WHAT THIS TASK INVOLVES.
Give only the number of lines in the data that include the string "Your".

INPUT MATERIAL.
☆ ☆ ☆
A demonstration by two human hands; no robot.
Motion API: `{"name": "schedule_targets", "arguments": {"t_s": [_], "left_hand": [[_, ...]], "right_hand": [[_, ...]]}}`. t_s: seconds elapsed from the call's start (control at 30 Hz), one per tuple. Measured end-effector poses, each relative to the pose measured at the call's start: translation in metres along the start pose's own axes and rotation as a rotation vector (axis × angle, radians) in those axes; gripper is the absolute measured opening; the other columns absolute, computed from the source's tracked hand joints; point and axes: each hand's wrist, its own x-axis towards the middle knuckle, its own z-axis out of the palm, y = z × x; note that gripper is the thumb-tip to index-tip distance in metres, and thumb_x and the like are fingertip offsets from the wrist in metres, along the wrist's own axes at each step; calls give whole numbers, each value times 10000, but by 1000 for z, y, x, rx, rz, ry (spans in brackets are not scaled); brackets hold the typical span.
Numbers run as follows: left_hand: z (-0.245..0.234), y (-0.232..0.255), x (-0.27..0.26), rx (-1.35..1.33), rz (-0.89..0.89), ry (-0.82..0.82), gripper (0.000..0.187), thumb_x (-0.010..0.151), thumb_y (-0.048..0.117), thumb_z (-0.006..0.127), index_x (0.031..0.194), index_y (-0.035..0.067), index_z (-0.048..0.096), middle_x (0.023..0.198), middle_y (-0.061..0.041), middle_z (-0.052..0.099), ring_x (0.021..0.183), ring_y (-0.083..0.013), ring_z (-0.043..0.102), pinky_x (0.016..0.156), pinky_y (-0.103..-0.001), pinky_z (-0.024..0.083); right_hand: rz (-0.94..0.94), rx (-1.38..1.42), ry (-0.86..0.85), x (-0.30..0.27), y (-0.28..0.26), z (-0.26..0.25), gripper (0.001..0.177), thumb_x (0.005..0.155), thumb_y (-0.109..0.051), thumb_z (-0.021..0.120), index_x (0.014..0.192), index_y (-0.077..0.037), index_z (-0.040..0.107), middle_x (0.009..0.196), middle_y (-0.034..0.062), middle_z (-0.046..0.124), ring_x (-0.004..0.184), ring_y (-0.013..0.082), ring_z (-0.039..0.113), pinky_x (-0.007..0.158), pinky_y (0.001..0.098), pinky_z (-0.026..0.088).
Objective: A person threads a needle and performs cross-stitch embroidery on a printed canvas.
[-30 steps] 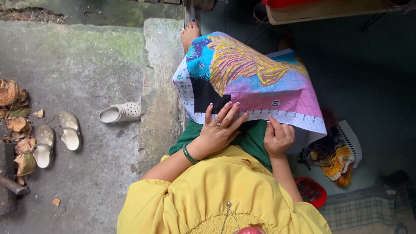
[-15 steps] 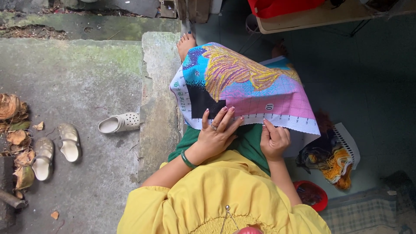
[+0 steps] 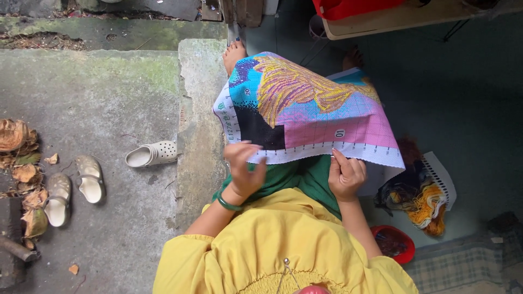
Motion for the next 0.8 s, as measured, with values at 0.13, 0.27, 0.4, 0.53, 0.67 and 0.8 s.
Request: {"name": "schedule_targets", "arguments": {"t_s": [0.13, 0.27, 0.4, 0.53, 0.67, 0.8], "left_hand": [[-26, -33, 8, -44, -696, 203, 720, 892, 405, 811, 1346, 86, 352, 1304, -178, 421, 1230, -348, 418, 1054, -570, 313], [-33, -98, 3, -476, -1142, -188, 895, 923, 791, 537, 1412, 42, 514, 1440, -264, 490, 1416, -481, 359, 1136, -707, 224], [-17, -85, 55, -704, -1187, -279, 704, 850, 432, 840, 1323, -17, 576, 1073, -173, 630, 834, -248, 517, 659, -438, 331], [6, -52, 96, -866, -1142, -182, 739, 628, 64, 999, 1254, -52, 624, 1015, -205, 742, 783, -253, 741, 612, -369, 586], [-2, -20, 118, -826, -1126, -225, 781, 590, -2, 997, 1257, -101, 604, 1109, -237, 722, 995, -295, 716, 838, -430, 612], [-15, 3, 145, -601, -1148, -339, 665, 590, 98, 990, 1137, -97, 664, 986, -176, 742, 871, -230, 725, 749, -386, 628]], "right_hand": [[18, 10, -6, 2, -4, -2, 155, 963, -124, 772, 1083, -117, 870, 633, 54, 497, 534, 304, 503, 606, 392, 460], [7, 23, -20, 2, -4, -1, 163, 973, -130, 762, 1098, -118, 865, 641, 68, 486, 535, 319, 495, 598, 402, 453], [5, 27, -14, -2, -1, -1, 161, 967, -115, 773, 1095, -109, 871, 652, 80, 497, 538, 328, 499, 600, 402, 453], [5, 25, -17, -5, 4, -3, 160, 974, -122, 766, 1099, -105, 864, 662, 75, 504, 541, 320, 501, 605, 405, 449], [16, 17, -24, -7, 7, -6, 165, 980, -124, 758, 1105, -104, 864, 663, 63, 502, 539, 307, 493, 605, 400, 444], [27, 31, -3, -10, 10, -6, 164, 982, -111, 758, 1100, -84, 868, 656, 62, 491, 539, 311, 483, 610, 398, 438]]}}
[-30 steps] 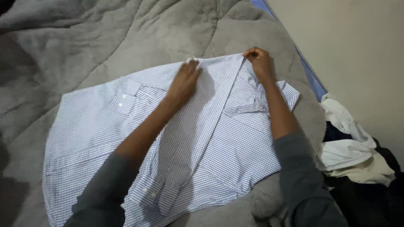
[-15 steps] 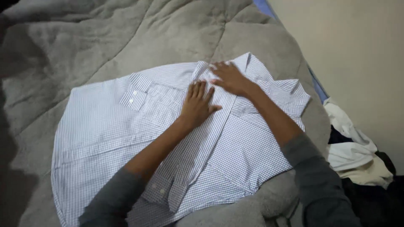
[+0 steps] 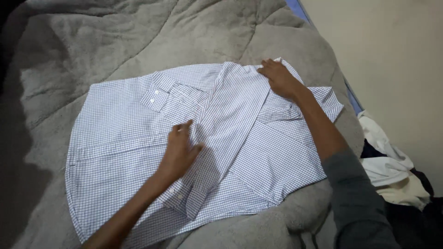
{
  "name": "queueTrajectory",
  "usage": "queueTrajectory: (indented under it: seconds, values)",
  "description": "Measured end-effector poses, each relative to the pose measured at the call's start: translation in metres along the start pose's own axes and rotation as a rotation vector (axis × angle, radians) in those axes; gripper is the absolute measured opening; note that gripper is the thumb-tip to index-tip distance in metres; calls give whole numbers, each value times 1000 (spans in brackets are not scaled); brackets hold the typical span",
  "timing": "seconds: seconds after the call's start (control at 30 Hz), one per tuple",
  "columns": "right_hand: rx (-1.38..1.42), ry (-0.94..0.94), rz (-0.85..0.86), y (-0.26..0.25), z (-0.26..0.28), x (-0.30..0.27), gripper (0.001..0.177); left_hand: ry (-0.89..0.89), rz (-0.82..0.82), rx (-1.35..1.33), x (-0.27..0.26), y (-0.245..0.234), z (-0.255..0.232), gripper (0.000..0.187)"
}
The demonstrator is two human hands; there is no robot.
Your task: The person is folding a long-sleeved button-down shirt on a bed.
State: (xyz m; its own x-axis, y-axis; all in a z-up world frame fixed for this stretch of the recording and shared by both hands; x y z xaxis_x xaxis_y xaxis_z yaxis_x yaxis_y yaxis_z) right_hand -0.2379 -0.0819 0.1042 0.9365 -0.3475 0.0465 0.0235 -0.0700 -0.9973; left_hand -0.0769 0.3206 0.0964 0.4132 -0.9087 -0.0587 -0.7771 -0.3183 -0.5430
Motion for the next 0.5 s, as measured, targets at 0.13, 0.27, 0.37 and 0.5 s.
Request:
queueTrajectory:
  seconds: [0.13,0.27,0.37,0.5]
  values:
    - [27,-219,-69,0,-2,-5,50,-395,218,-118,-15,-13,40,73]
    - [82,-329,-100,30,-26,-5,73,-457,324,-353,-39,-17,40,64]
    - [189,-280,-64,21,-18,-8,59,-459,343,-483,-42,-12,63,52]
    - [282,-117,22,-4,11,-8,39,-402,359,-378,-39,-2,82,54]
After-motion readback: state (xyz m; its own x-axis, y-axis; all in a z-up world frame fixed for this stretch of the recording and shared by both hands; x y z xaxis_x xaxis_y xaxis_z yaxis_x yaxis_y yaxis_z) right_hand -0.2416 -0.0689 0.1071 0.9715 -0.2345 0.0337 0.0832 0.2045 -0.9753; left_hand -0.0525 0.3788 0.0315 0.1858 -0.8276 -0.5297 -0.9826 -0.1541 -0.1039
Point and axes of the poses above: each hand's wrist, its own x-axis towards the middle knuckle, its own y-axis out of the palm, z = x × y, the point moved 1 cm from there along x, towards the middle knuckle, and after that the axes turned 7 degrees about -x, right-handed, at the moved point
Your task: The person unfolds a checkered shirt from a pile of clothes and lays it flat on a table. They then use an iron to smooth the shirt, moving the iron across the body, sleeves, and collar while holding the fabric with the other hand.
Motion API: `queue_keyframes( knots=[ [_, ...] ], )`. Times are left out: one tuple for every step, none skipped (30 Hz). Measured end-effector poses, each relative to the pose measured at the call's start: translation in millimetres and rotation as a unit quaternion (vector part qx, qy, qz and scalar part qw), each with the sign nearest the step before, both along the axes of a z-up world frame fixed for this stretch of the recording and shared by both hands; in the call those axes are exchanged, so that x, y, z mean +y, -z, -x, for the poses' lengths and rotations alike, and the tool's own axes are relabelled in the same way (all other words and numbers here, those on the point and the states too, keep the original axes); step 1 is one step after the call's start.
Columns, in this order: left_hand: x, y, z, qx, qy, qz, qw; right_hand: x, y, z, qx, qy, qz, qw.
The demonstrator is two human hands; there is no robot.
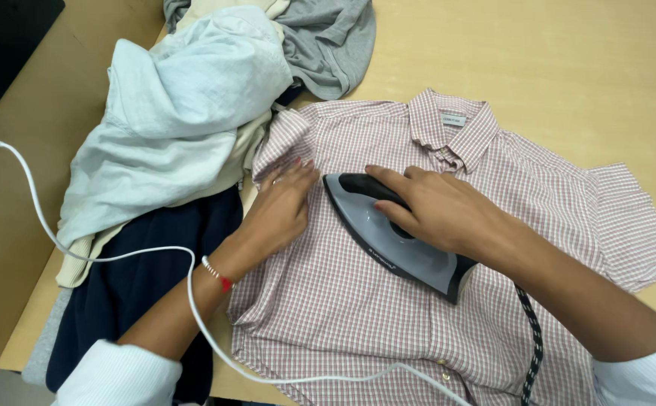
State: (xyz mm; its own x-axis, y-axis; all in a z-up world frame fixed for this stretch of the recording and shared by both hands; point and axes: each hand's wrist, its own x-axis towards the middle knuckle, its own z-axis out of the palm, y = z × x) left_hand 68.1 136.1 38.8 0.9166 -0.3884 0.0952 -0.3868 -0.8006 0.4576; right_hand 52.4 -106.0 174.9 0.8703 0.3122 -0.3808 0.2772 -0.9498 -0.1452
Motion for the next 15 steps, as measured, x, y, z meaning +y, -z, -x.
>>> queue_keyframes(
  knots=[
    [1, -1, 18, -0.011, 0.017, -0.026, 0.999, 1, 6, 2, 0.003, -0.002, 0.002, 1.000],
    [5, -2, 33, -0.025, 0.034, -0.052, 0.998, 3, 12, 1, 0.004, -0.003, 0.003, 1.000],
    [9, -1, 43, -0.039, 0.052, -0.078, 0.995, 4, 16, 0, -0.015, -0.011, -0.010, 1.000],
    [14, -1, 50, -0.051, 0.046, -0.088, 0.994, 6, 19, -2, -0.036, -0.019, -0.024, 0.999],
    [18, 0, 55, -0.062, 0.041, -0.098, 0.992, 7, 21, -5, -0.056, -0.028, -0.038, 0.997],
    [23, 3, 58, -0.072, 0.036, -0.106, 0.991, 6, 23, -6, -0.041, -0.043, -0.032, 0.998],
    [28, 5, 60, -0.082, 0.027, -0.106, 0.991, 5, 25, -5, -0.026, -0.059, -0.026, 0.998],
    [34, 7, 57, -0.095, 0.018, -0.106, 0.990, 5, 25, -7, -0.015, -0.074, -0.020, 0.997],
    [38, 9, 54, -0.108, 0.009, -0.106, 0.988, 4, 26, -7, -0.009, -0.123, -0.031, 0.992],
    [40, 13, 54, -0.116, 0.012, -0.097, 0.989, 2, 27, -5, -0.001, -0.172, -0.041, 0.984],
    [42, 15, 53, -0.123, 0.016, -0.087, 0.988, 1, 28, -4, 0.008, -0.220, -0.052, 0.974],
    [44, 17, 53, -0.131, 0.021, -0.078, 0.988, 0, 28, -4, 0.016, -0.241, -0.049, 0.969],
    [46, 19, 51, -0.127, 0.020, -0.078, 0.989, 1, 28, -4, 0.025, -0.261, -0.046, 0.964],
    [46, 20, 51, -0.122, 0.018, -0.078, 0.989, 1, 29, -3, 0.035, -0.283, -0.043, 0.958],
    [46, 22, 53, -0.116, 0.016, -0.078, 0.990, 2, 30, -3, 0.032, -0.259, -0.042, 0.964]
  ],
)
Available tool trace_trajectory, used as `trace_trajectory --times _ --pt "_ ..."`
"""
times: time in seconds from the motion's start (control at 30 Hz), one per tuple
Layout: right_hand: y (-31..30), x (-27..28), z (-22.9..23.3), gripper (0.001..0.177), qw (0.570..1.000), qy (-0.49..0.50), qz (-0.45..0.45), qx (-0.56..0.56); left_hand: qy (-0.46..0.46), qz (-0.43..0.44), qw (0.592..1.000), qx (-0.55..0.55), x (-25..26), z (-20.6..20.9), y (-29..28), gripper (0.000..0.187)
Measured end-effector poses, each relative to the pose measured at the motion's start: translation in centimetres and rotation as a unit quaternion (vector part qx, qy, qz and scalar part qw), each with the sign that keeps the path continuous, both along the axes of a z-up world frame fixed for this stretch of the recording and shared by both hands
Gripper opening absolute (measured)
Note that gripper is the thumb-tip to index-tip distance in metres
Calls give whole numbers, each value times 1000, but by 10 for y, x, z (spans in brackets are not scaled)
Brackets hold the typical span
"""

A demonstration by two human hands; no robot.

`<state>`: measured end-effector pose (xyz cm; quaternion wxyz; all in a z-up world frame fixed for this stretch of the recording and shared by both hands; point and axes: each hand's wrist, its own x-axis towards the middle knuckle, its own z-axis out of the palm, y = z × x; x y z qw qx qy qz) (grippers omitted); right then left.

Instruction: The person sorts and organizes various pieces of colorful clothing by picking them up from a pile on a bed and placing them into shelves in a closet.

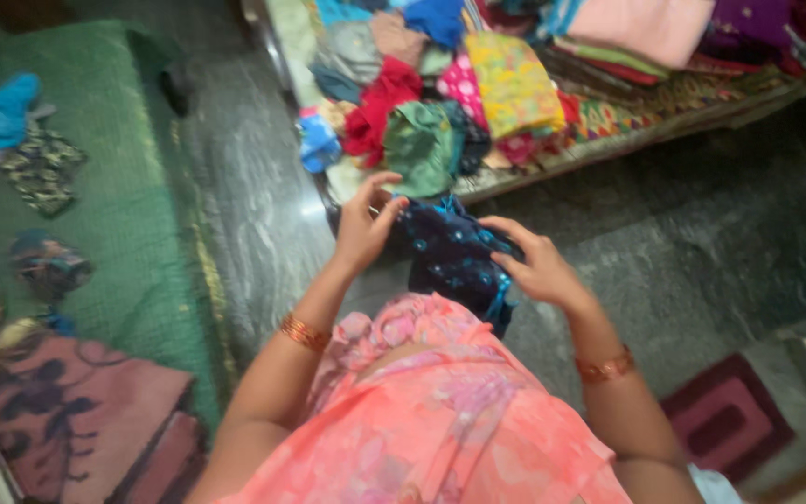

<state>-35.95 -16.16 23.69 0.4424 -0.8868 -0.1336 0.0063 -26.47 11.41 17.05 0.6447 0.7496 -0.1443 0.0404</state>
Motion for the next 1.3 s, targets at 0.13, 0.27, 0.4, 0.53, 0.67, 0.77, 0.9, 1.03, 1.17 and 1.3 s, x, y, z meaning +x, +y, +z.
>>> trace_trajectory --times 0.13,0.27,0.4,0.53,0.67,0.77,0.9,1.03,1.17,1.3 --pt "-28 -7 -11 43 984 62 -5 169 29 -6 999 -29 10 -23 -28 33" --pt "-65 3 -22 40 940 107 -127 299 77 -30 997 -9 21 -63 -52 31" --pt "-101 1 -40 40 895 142 -160 392 92 -105 990 23 3 -89 -69 31" --pt "-120 12 -54 38 911 73 -237 330 221 -154 959 93 -2 -89 -78 36" --pt "-130 10 -40 35 899 93 -239 354 183 -199 961 53 18 -94 -93 36" --pt "-126 13 -21 29 903 86 -261 332 176 -227 955 72 45 -99 -110 44" --pt "-117 25 6 24 915 58 -251 309 72 -314 945 59 86 -106 -140 78" --pt "-108 35 25 23 858 48 -291 420 76 -447 891 -29 114 -103 -163 83" --pt "-113 54 37 22 810 -28 -371 453 250 -519 807 -134 134 -81 -167 59" --pt "-101 64 44 22 764 -54 -423 484 306 -530 774 -163 159 -76 -160 43"
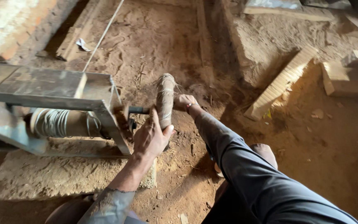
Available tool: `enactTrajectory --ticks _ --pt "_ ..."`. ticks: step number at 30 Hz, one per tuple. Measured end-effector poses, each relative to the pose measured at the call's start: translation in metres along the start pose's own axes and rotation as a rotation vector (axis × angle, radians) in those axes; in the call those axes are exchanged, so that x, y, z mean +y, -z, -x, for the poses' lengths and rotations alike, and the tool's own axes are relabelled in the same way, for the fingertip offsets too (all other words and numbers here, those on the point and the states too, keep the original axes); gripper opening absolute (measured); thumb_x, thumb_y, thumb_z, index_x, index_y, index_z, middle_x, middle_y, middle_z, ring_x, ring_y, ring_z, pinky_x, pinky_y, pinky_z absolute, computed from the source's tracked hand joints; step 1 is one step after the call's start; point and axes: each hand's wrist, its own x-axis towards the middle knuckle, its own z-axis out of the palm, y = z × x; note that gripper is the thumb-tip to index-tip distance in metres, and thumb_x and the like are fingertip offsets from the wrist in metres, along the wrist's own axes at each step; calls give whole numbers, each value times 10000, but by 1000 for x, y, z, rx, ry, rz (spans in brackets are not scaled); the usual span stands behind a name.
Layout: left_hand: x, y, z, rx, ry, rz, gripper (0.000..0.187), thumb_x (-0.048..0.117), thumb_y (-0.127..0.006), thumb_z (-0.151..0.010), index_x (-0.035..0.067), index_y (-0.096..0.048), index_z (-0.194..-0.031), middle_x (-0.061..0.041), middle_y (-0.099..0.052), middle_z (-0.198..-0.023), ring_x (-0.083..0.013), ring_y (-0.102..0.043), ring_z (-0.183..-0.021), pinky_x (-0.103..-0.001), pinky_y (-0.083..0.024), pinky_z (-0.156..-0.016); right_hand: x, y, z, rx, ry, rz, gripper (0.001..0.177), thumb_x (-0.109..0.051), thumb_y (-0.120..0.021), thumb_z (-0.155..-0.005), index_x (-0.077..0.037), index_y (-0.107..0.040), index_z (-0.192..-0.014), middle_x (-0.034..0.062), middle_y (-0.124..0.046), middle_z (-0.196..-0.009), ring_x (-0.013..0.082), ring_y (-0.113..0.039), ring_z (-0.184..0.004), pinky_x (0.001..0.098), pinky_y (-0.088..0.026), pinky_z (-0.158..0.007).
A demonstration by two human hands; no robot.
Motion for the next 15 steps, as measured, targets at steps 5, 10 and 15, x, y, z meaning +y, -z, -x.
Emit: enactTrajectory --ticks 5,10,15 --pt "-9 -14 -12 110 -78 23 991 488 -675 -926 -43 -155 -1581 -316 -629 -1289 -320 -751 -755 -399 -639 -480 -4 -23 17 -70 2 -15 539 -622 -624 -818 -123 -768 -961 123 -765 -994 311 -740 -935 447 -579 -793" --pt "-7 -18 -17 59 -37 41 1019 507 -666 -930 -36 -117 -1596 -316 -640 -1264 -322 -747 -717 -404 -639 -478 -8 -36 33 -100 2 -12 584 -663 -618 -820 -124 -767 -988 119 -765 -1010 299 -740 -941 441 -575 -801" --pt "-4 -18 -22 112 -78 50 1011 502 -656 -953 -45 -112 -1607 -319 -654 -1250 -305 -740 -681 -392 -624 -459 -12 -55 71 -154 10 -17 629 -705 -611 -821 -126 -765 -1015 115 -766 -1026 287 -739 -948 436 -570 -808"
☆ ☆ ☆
WRITTEN ANSWER.
2